> Work item:
Each line below must be written out exactly as shown.

> Data extract:
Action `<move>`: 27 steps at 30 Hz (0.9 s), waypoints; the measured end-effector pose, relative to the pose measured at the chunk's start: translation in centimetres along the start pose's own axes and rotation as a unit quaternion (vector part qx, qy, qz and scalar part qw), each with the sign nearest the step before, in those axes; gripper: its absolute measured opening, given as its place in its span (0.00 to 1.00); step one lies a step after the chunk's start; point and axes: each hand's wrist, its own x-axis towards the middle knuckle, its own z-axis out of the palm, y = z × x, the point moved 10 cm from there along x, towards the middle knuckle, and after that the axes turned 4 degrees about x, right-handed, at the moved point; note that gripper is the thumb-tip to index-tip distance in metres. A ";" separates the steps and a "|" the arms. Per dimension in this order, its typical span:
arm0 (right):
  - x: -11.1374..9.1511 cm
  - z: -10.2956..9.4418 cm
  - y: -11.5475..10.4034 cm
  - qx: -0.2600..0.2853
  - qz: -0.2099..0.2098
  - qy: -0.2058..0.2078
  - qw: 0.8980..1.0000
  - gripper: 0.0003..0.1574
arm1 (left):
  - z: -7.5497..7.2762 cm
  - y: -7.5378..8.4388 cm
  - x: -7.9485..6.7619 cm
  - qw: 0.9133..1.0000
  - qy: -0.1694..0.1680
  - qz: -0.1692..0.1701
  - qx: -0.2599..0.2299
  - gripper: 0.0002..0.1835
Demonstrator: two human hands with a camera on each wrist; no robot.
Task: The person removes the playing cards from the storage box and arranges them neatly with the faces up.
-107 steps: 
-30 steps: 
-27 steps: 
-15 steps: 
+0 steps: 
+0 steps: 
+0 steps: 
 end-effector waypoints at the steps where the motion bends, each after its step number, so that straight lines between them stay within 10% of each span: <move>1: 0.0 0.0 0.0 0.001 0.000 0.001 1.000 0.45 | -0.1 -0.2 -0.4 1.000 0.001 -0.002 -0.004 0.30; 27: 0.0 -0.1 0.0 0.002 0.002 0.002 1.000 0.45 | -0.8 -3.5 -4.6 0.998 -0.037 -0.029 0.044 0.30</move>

> Response to this exercise:
Action `<move>`: 27 steps at 30 Hz (0.9 s), waypoints; the measured end-effector pose, relative to the pose measured at the chunk's start: translation in centimetres along the start pose's own axes and rotation as a unit quaternion (vector part qx, qy, qz and scalar part qw), each with the sign nearest the step before, in those axes; gripper: its absolute measured opening, given as its place in its span (0.00 to 1.00); step one lies a step after the chunk's start; point and axes: each hand's wrist, its own x-axis towards the middle knuckle, its own z-axis out of the palm, y = z × x, the point moved 10 cm from there along x, towards the middle knuckle, and after that the axes turned 4 degrees about x, right-handed, at the moved point; note that gripper is the thumb-tip to index-tip distance in metres. A ";" separates the steps and a "|" the arms. Per dimension in this order, its typical span:
arm0 (right):
  - x: -11.1374..9.1511 cm
  - z: -10.2956..9.4418 cm
  - y: -11.5475..10.4034 cm
  - qx: -0.2600..0.2853
  - qz: -0.2099..0.2098
  - qy: -0.2058..0.2078
  - qw: 0.8980..1.0000
  - gripper: 0.0003..0.1574
arm1 (left):
  - z: -7.5497..7.2762 cm
  - y: -7.5378..8.4388 cm
  - x: -7.9485..6.7619 cm
  - qw: 0.9133..1.0000
  - qy: -0.1694..0.1680
  - qz: -0.1692..0.1701
  - qx: -0.2599..0.2299
  - gripper: 0.0002..0.1835
Demonstrator: two human hands with a camera on each wrist; no robot.
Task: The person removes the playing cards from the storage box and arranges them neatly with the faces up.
-107 steps: 
-30 steps: 
-27 steps: 
-15 steps: 
+0 steps: 
+0 steps: 
+0 steps: 
 end-effector waypoints at the steps where the motion bends, each after its step number, so that straight lines between them stay within 10% of each span: <move>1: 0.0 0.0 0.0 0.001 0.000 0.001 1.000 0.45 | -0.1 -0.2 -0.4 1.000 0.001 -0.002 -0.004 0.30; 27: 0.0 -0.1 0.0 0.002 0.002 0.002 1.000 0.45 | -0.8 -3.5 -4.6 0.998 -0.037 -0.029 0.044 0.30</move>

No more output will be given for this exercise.